In one of their desperate attempts to stop the disaster in March last year, workers poured water into the plant to try and cool down the overheating reactors.
The deadly tsunami knocked out the atomic plant’s cooling system and sent some of its reactors into meltdown, spewing radiation into the air, sea and food chain in the worst nuclear accident since the 1986 Chernobyl disaster.
At the start of the message, Yoshida offered an apology to people around the plant. “We are doing our best for restoration,” he said.

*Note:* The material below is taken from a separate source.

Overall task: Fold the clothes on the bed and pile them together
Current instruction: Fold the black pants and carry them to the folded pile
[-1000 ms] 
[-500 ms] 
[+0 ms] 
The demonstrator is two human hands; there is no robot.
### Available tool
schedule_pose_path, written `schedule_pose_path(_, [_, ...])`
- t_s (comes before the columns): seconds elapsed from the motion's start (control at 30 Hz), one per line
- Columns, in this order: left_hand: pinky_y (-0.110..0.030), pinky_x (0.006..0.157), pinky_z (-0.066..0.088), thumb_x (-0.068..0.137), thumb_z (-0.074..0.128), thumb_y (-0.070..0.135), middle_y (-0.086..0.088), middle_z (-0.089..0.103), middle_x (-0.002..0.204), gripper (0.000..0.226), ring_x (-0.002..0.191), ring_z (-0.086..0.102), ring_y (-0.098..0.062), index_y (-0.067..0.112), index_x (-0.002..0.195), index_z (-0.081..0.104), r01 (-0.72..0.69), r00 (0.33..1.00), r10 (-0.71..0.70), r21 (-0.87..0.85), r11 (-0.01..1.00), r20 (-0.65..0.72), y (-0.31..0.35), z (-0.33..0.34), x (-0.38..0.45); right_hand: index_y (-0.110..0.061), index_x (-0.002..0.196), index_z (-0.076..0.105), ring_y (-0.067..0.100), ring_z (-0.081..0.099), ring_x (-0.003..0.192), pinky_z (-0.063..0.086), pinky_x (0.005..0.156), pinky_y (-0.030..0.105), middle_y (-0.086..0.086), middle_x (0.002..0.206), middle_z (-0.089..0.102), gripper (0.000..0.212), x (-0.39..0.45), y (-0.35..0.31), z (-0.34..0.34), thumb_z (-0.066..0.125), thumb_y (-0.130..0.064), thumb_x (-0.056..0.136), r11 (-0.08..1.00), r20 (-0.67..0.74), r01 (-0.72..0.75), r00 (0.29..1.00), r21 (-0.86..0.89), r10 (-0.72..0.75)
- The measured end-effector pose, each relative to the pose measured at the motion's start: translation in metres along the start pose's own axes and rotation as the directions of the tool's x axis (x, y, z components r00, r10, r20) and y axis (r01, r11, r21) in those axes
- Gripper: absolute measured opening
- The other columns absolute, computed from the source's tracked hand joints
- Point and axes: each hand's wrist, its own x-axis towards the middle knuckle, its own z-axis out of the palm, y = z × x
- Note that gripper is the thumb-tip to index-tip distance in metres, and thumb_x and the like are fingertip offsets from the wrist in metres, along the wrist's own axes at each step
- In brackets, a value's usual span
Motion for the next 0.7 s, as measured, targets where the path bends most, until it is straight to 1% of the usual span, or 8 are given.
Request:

Last week, TEPCO released video footage that showed Yoshida shouting “We have a big problem, a big problem!” to bosses at the operator’s Tokyo headquarters as a reactor exploded.
It was among 150 hours of footage released by the operator.
Yoshida, who stepped down from the job of plant chief in December after being diagnosed with esophagus cancer, has spoken little to the media, saying investigation into the accident is still under way.
At the time of his cancer diagnosis, a TEPCO spokeswoman said it was “extremely unlikely that his disease was caused by radiation exposure”.
No one is officially recorded as having died directly as a result of the power plant accident, but many who fled the area and those who remain, including workers decommissioning the crippled plant, worry about the long-term effects.
The quake-tsunami killed more than 19,000 people.